Published
-
– Motivation: Diffusion language models support parallel, order-agnostic generation through iterative refinement, but RL fine-tuning remains difficult because their likelihoods are intractable. Existing token-level approximations, such as one-step unmasking in diffu-GRPO, are computationally efficient but can introduce severe bias.
– Method: We revisit sequence-level likelihood estimation for DLMs using the ELBO as a surrogate objective. By decomposing the variance of ELBO estimators, we identify key sources of instability and propose fast, deterministic integral approximations along pivotal dimensions.
– Theory and results: We introduce Group Diffusion Policy Optimization (GDPO), an RL algorithm for DLMs that uses semi-deterministic Monte Carlo schemes to reduce the variance of ELBO estimation under tight evaluation budgets. GDPO yields a provably lower-variance estimator than vanilla double Monte Carlo sampling and empirically improves over pretrained checkpoints and diffu-GRPO on most math, reasoning, and coding benchmarks.
-
– Motivation: Graphical models are widely used to describe conditional dependencies among random variables, but in many applications the dependency structure can change with observed covariates. This motivates methods that estimate covariate-dependent graph structures rather than a single static graph.
– Method: We propose a deep neural network-based approach for estimating covariate-dependent graphical models. The method flexibly models how the graph structure depends on covariates and can fit data well without relying on a Gaussianity assumption.

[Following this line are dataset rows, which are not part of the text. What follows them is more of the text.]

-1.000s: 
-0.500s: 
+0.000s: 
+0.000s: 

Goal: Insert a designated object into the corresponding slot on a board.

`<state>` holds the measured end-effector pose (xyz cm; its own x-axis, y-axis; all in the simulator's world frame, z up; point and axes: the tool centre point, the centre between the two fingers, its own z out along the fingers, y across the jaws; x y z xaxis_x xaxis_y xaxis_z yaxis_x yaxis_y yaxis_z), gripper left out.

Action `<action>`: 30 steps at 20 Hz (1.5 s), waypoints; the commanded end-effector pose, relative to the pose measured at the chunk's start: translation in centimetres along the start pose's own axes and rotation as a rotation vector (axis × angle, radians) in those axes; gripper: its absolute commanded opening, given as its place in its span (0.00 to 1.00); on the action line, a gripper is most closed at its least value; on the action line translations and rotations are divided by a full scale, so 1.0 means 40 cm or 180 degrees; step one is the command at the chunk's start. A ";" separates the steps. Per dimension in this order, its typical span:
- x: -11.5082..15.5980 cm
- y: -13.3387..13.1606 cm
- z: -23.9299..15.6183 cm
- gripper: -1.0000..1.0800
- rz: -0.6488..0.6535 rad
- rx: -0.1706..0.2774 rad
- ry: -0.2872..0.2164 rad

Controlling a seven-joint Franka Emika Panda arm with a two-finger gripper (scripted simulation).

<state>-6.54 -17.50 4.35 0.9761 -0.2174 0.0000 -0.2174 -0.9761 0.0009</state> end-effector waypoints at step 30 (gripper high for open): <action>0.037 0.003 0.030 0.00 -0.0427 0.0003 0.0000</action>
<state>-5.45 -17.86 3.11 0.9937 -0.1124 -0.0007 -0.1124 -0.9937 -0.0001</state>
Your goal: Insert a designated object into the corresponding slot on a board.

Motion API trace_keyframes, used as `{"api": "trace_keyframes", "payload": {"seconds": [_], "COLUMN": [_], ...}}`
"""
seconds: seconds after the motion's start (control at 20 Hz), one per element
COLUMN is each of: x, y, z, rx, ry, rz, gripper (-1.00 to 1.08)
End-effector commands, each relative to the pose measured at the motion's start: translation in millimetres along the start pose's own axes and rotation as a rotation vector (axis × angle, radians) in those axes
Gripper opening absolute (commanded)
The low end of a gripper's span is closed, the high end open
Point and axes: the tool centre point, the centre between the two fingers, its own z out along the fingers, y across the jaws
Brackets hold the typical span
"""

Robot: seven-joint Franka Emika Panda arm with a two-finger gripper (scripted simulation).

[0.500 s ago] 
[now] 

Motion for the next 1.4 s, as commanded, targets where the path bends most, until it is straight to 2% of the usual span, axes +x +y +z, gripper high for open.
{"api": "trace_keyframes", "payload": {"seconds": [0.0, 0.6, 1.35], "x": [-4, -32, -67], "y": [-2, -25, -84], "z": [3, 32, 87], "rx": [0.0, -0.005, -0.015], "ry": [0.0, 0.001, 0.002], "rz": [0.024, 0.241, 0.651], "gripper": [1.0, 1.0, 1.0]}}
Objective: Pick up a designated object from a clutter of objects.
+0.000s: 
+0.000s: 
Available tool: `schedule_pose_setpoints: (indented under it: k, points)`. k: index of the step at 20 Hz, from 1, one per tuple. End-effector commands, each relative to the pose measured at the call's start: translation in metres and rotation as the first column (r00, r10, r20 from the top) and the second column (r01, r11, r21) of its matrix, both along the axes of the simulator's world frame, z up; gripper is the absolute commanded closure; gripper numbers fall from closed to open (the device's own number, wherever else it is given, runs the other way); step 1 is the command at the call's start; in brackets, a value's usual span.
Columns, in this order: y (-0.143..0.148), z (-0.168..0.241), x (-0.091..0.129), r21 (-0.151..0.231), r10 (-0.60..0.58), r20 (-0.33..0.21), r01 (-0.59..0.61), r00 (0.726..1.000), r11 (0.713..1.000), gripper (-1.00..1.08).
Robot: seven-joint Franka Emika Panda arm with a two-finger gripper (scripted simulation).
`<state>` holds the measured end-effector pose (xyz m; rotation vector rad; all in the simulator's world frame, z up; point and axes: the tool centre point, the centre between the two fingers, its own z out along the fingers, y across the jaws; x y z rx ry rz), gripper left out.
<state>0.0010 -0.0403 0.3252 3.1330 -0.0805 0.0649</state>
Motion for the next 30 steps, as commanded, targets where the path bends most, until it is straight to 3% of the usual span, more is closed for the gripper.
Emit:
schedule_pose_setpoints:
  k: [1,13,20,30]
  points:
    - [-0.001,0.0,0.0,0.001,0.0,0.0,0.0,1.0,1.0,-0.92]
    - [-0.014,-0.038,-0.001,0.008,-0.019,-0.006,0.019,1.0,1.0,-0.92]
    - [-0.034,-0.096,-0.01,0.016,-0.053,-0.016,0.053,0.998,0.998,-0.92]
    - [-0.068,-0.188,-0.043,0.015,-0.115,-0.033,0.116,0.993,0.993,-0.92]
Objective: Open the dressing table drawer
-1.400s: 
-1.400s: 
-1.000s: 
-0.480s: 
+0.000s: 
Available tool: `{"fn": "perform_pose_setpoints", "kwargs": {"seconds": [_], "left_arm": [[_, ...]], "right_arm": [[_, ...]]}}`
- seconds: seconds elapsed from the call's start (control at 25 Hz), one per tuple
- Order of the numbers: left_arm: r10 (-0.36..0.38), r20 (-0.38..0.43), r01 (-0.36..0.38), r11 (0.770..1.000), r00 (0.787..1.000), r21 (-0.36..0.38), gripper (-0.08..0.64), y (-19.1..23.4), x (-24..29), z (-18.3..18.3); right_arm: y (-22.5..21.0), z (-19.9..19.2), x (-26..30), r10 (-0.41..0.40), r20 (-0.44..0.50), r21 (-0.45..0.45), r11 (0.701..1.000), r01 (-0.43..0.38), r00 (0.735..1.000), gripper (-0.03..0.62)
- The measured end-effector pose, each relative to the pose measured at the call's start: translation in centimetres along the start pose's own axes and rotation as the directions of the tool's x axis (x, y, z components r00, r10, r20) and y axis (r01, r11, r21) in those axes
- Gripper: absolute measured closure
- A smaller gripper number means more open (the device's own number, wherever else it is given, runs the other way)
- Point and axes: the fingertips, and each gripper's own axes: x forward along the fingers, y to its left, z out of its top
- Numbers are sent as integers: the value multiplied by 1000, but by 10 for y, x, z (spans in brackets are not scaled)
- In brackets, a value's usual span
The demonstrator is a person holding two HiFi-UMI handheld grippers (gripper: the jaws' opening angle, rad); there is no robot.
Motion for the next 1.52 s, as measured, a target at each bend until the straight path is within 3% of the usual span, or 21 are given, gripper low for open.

– Theory and results: We establish PAC guarantees under assumptions commonly used in empirical risk minimization. The method is evaluated on several synthetic settings, benchmarked against existing approaches, and illustrated on neuroscience and finance datasets, where it produces interpretable results.
-
– Motivation: Standard empirical risk minimization can yield overly broad guarantees that do not reflect improved behavior in favorable sub-regions of the data distribution, such as large-margin regions in classification or low-variance regions in heteroscedastic regression.
– Method: We study weighted empirical risk minimization, where a data-dependent weight function is incorporated into the empirical risk objective. Under a general balanceable Bernstein condition, we design weighted ERM estimators that improve performance in targeted sub-regions relative to standard ERM.
– Theory and results: We show that the improvement appears through a data-dependent constant in the error bound, yielding sharper conditional risk guarantees in the relevant sub-regions. The theoretical findings are supported by synthetic data experiments.
-
– Motivation: Granger causality is widely used to capture lead-lag relationships in complex dynamical systems, but most existing methods focus on a single system and often impose restrictive assumptions on the underlying dynamics. In applications such as macroeconomics and neuroscience, data are often collected from multiple related systems with nonlinear dynamics, where the goal is to recover both shared Granger-causal structure and system-specific idiosyncrasies.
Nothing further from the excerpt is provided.